The Far-Distant Oxus
- First edition
- Author: Katharine Hull & Pamela Whitlock
- Illustrator: Pamela Whitlock
- Language: English
- Genre: Children's novel
- Publisher: Jonathan Cape
- Publication date: 1937
- Publication place: United Kingdom
- Media type: Print (Hardcover)
- Followed by: Escape to Persia

= The Far-Distant Oxus =

1937 novel

The Far-Distant Oxus is a 1937 British children's novel by Katharine Hull (1921–1977) and Pamela Whitlock (1920–1982), written while they were still children themselves. The title is taken from Matthew Arnold's poem Sohrab and Rustum, and the characters in the story choose names from it for the places around them in the north coast of Devon; the real Oxus is a river in Central Asia.

==Ponies and Exmoor==
Hull and Whitlock met when they were pupils (14 and 15 years old respectively) at St Mary's School, Ascot, whilst sheltering from a thunderstorm. They discovered shared interests and decided to write a story about ponies set on Exmoor. They planned out the entire book and wrote alternate chapters, exchanging them afterwards for editing.

==Ransome and Cape==
The story follows the model of the books of Arthur Ransome, describing the school holiday adventures of children of active, adventurous families, centred on outdoor activity and a vivid landscape soaked in imagination. Ransome had boats and Windermere, The Far-Distant Oxus ponies and the moors.

Whitlock sent the manuscript to Ransome in March 1937; he in turn brought it to his publisher Jonathan Cape, saying that he had "the best children's book of 1937" for him. Cape published the book in the Swallows and Amazons format and persuaded Ransome to write an introduction.

The Ransome introduction provides details of the way the authors wrote the book as they were still students at boarding school. The introduction also references early letters between Whitlock and Ransome and also Bridget Bodley, later Lady Bridget Faulks.

The book and its sequels use what has been termed the "Ransome method of geography"; that is, using real places but often set in different locations on their Exmoor map.

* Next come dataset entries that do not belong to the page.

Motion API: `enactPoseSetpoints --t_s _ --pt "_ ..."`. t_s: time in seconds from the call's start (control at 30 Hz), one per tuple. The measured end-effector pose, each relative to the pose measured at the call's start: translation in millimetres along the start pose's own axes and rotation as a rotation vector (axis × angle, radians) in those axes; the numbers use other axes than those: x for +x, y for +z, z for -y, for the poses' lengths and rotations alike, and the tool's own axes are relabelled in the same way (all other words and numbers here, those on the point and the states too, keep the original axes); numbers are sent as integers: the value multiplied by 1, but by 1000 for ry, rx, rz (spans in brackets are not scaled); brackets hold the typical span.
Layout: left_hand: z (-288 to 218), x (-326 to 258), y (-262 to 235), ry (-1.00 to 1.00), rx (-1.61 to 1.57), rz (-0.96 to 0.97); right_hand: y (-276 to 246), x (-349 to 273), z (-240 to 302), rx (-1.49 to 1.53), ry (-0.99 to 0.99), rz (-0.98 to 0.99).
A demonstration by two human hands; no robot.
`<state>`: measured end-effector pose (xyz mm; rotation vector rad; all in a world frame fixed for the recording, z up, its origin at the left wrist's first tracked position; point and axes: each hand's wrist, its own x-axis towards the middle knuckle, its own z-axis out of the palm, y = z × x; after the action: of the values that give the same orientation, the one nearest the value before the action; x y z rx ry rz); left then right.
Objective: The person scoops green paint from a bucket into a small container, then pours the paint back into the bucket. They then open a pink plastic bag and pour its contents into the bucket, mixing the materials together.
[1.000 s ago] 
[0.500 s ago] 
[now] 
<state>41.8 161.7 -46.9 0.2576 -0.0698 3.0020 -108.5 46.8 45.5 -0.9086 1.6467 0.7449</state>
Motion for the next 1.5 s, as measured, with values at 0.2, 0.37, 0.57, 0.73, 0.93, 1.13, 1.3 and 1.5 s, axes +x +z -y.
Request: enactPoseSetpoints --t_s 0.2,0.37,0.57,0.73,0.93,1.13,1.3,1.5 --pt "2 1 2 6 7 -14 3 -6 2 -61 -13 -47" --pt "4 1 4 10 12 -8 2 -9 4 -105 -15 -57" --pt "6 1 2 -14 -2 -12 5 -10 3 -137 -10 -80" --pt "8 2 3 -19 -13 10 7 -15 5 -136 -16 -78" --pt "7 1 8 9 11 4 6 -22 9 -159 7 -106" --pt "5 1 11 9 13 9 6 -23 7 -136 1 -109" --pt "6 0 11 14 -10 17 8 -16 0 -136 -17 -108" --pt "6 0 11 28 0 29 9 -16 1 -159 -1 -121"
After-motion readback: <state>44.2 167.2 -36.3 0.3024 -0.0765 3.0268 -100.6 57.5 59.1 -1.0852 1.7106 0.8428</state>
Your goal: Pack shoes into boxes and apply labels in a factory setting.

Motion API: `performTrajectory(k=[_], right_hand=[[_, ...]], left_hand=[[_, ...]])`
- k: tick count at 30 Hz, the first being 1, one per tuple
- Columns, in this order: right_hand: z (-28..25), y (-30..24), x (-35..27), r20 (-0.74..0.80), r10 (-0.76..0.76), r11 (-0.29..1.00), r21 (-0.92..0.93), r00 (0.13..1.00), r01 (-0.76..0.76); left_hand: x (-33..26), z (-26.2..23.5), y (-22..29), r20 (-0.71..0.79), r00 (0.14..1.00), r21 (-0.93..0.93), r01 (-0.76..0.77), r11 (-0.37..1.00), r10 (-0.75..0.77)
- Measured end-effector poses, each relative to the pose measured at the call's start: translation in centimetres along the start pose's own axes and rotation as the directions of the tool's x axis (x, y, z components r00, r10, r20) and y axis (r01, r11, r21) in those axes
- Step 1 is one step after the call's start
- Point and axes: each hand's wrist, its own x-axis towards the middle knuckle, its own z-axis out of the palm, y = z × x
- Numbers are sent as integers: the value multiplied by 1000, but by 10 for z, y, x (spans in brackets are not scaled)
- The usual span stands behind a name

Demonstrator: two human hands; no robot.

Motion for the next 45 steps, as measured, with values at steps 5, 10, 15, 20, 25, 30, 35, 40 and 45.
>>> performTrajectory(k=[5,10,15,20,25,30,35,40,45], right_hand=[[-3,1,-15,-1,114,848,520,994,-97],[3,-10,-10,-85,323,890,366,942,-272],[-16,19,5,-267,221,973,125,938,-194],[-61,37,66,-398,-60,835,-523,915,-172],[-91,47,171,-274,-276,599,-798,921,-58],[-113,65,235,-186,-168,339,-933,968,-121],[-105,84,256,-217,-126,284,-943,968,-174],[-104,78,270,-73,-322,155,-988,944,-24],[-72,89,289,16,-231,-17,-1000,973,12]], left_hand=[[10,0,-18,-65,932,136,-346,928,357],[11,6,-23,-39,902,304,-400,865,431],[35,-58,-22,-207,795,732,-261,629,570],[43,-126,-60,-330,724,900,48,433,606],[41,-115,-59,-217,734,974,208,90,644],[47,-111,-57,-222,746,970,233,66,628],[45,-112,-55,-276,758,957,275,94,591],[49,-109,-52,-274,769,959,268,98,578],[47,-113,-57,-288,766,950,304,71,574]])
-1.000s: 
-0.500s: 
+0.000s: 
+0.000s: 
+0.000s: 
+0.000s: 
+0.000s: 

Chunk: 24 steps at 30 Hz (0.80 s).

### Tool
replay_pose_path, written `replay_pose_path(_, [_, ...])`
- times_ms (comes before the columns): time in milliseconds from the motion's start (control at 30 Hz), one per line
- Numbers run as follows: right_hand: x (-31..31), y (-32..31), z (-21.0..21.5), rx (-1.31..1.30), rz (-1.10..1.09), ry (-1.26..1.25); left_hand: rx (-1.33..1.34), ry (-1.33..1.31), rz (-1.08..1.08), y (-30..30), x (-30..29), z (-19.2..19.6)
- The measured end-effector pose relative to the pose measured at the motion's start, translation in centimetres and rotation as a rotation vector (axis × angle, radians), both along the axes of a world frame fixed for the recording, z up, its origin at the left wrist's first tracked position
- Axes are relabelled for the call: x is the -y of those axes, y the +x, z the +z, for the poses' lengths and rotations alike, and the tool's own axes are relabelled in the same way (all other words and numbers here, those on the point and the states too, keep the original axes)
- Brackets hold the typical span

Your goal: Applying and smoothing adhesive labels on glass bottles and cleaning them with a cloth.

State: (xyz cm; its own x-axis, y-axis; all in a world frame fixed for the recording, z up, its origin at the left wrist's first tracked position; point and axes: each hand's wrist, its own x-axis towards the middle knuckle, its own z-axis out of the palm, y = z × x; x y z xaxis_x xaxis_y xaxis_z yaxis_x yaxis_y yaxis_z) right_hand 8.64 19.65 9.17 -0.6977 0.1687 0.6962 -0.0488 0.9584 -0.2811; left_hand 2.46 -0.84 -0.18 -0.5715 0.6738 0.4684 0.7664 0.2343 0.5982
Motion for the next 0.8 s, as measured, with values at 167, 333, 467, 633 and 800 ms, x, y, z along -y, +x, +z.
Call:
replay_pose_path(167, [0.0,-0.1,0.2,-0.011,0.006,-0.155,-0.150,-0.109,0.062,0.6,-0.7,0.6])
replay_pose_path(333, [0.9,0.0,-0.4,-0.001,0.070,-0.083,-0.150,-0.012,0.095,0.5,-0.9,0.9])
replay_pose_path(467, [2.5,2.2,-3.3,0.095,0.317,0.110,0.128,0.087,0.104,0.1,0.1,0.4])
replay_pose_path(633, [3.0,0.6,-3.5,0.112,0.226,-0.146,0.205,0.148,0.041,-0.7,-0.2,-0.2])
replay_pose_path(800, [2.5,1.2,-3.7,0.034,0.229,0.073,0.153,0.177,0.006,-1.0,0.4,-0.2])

For instance, the central location of Cloud Farm appears correct but associated locations close by may be found some distance away. This is a feature of Ransome's earlier works.

==Success==
The book, illustrated by Whitlock, was successful; contemporary reviewers were impressed and critics today remain positive. The Cambridge Guide to Children's Books comments that it is "as absorbing as Ransome at his best". The two authors followed it with sequels Escape to Persia (1938) and The Oxus in Summer (1939). They wrote an unrelated book called Crowns (1947).

Fidra Books reissued the novel in August 2008.

Seven Stories, The National Centre for Children's Books in Newcastle upon Tyne now houses the Pamela Whitlock Archive. It contains the author's original art work for the books as well as correspondence between herself and Arthur Ransome, and letters to her husband, John Bell, immediately after Pamela had died.